You mean the tax on the poor isn't all its cracked up to be? You mean Liberal Bill Halter and gang made bad predictions on how many scholarships this would bring in even increasing year after year? How about the $200K lottery marketing director comment as to why people aren't getting out there to send other people's kid to college? Maybe Big Ern could get out of the big corner office and explain this crap as well. But no surprise here. nooooooo sir.
What I cant wait for are the statistics of the freshman lottery scholarship class to come out. How many will actually graduate and how many will actually get jobs and stay here in good ol Arkansas? The lottery is one of the more flawed systems I have ever witnessed. I know of a student with his college completely paid for that still receives lottery scholarship money that goes straight into his bank account. Talk about winning the lottery.
The bubble of the college degree will continue until every young person is slatted with debt up to their eye balls with past glory of lottery scholarships, wasting away while Obama and company pays out trillions of checks to sit at home and stare at their high school diploma.

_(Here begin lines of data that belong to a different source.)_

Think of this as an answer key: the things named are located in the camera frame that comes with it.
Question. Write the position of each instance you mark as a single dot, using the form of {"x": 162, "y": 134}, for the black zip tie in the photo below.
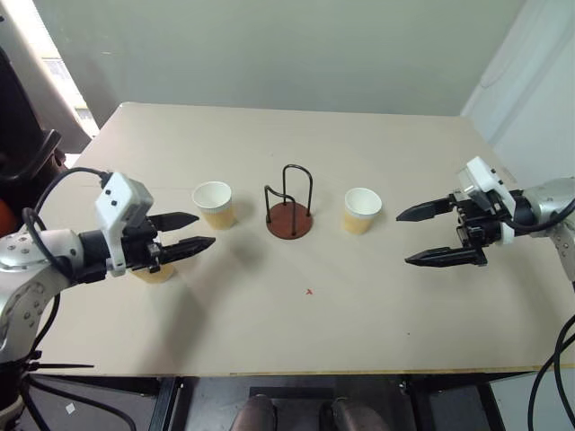
{"x": 63, "y": 366}

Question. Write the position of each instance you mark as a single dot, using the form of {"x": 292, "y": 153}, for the orange object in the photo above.
{"x": 3, "y": 217}

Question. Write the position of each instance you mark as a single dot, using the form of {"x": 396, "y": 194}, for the black chair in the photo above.
{"x": 18, "y": 130}

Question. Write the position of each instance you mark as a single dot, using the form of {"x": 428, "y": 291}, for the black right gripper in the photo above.
{"x": 478, "y": 224}

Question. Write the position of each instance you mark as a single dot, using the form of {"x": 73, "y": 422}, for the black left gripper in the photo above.
{"x": 140, "y": 251}

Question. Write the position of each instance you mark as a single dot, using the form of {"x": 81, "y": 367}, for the dark rounded shape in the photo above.
{"x": 252, "y": 415}

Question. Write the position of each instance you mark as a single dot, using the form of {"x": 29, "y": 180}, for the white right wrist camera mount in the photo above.
{"x": 480, "y": 177}

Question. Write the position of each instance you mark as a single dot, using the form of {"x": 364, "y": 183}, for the black table frame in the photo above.
{"x": 165, "y": 404}

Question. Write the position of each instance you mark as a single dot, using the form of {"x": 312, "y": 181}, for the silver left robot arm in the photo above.
{"x": 21, "y": 260}

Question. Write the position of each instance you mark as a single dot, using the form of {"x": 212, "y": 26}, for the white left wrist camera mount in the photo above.
{"x": 119, "y": 197}

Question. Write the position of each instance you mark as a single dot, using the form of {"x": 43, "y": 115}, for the tan paper cup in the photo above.
{"x": 218, "y": 217}
{"x": 358, "y": 222}
{"x": 157, "y": 276}

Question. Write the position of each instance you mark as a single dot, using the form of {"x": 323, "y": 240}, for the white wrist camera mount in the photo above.
{"x": 119, "y": 197}
{"x": 480, "y": 177}

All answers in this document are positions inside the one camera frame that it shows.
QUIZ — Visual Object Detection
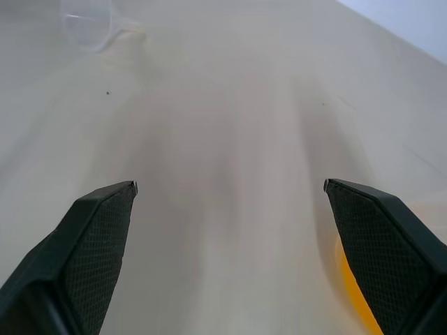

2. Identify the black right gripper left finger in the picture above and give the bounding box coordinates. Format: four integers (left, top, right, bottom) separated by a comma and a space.
0, 180, 139, 335

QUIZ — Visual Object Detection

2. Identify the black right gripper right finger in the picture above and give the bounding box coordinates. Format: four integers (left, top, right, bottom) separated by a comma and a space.
323, 178, 447, 335

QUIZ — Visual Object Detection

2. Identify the orange round object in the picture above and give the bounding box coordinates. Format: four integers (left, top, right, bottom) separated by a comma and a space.
335, 239, 385, 335

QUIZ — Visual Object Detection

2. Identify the clear plastic cup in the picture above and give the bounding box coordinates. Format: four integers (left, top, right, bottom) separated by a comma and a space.
59, 0, 124, 54

Cue up the jazz....What a wonderful world!!!!!
I ain't got enuff gas to put in my pickemup truck to get to town to buy my scratch-offs, why ya gotta go and blame me???????
When i win that there lotto I will put all my kids thru High School.If I would have had some learnin i would know what 5,000,000:1 odds meant in winning that there lottary.
Mildred get the milk money, cuz we is going to town--I just siphoned some gas from my lawn mower. We gonna win $5,000,000 by puttin down $1. Yee Haa
So the complaint is an inaccurate prediction of revenue?
What was your prediction? Was it closer to the actual or further off?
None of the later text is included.